Le premier jour de mon nouveau travail, j’ai vu la photo de mon mari sur le bureau de ma collègue.

Le premier jour de mon nouveau travail, j’ai vu la photo de mon mari sur le bureau de ma collègue.

Partie 1

Le premier matin de mon nouveau travail, j’ai aperçu la photo de mon mari sur le bureau d’une collègue.

Le bureau bourdonnait des bruits habituels du lundi matin : cliquetis des claviers, vibrations des téléphones, sifflement des machines à café et gens qui faisaient semblant d’être plus réveillés qu’ils ne l’étaient réellement. TechSphere occupait deux étages impeccables d’un immeuble de Madison Avenue, tout en verre, aux lignes épurées et d’une simplicité luxueuse.

Mon badge d’employée était encore chaud de l’imprimante quand je me suis arrêtée près du bureau de ma nouvelle collègue.

C’est alors que j’ai vu la photo.

Elle était encadrée d’argent, à côté d’une petite plante et d’un agenda rose. Un homme en polo bleu marine souriait à l’objectif, le visage légèrement tourné.

Je connaissais ce sourire.

J’avais dormi à côté de lui pendant sept ans.

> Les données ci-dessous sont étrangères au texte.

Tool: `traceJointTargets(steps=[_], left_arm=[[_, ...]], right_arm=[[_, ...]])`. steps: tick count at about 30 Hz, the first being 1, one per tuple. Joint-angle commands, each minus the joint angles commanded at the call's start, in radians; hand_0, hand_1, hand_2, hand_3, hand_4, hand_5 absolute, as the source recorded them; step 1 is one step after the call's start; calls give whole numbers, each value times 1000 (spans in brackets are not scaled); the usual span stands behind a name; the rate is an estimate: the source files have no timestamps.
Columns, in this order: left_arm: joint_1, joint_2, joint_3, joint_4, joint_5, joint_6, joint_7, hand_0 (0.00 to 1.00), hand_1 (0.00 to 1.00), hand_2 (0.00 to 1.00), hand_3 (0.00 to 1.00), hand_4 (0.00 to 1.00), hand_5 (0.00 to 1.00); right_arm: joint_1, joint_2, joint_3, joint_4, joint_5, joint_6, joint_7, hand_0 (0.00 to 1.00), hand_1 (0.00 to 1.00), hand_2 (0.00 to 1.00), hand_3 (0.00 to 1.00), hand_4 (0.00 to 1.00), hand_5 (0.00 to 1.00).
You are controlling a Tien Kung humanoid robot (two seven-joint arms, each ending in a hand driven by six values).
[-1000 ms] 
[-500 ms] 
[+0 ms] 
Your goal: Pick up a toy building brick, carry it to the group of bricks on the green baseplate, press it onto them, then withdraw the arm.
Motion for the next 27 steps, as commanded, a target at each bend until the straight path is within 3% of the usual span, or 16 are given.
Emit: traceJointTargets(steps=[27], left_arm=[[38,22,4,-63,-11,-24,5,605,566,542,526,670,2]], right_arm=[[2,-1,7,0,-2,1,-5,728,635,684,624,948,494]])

Gardant mon calme, j’ai pointé la photo du doigt.

« Qui est-ce ?»

Ma collègue, Maya Jenkins, s’est immédiatement illuminée.

« C’est l’homme que je vais épouser », dit-elle.

La pièce semblait tourner autour de moi. Quelqu’un rit près des ascenseurs. La machine à expresso siffla. La lumière du soleil inondait la pièce.

Mais le temps s’était figé.

L’homme sur la photo était Michael Davis.

Mon mari.

La veille au soir, il était dans notre cuisine, les bras autour de moi, me disant qu’il était fier de moi et que ma nouvelle entreprise avait de la chance de m’avoir. Je l’avais cru. J’étais reconnaissante de son soutien.

Apparemment, il se comportait de la même manière avec une autre depuis des années.

Maya leva la main pour me montrer sa bague.

« Il m’a fait sa demande le mois dernier », dit-elle. « Ça fait trois ans qu’on est ensemble. »

Partie 2
Trois ans.

Ce chiffre bouleversa silencieusement toutes mes certitudes.

Les voyages d’affaires.

Les vols retardés.

Les dîners d’affaires.

Les week-ends passés ensemble.

Tout a basculé d’un coup.

Puis j’ai réalisé quelque chose de pire.

La photo sur son bureau était une photo que j’avais prise lors de notre voyage à Maui. Je me souvenais parfaitement de cette journée : la lumière du soleil, l’eau, le rire de Michael juste avant que je ne déclenche l’appareil.

Il avait pris une photo de notre mariage et la lui avait donnée comme preuve du leur.

« C’est merveilleux », ai-je dit.

Étonnamment, ma voix semblait normale.

Maya n’en avait aucune idée. Elle paraissait heureuse, ouverte et complètement naïve.

En moins d’une minute, j’ai compris une chose : elle n’était pas mon ennemie.

Elle avait cru le même homme que moi.

Je suis retourné à mon bureau, j’ai ouvert mon ordinateur portable et j’ai fixé l’écran de connexion jusqu’à ce que mon mot de passe me revienne.

Le reste de la journée, j’ai fait comme si de rien n’était.

Maya m’a apporté un café et m’a parlé des lieux de réception. Elle m’a dit que Michael voulait un hôtel avec vue sur la ville, car une femme devrait toujours se souvenir de la chambre où sa vie a basculé.

J’ai pris des notes pour une réunion de campagne et j’ai hoché la tête comme si ma vie n’avait pas basculé.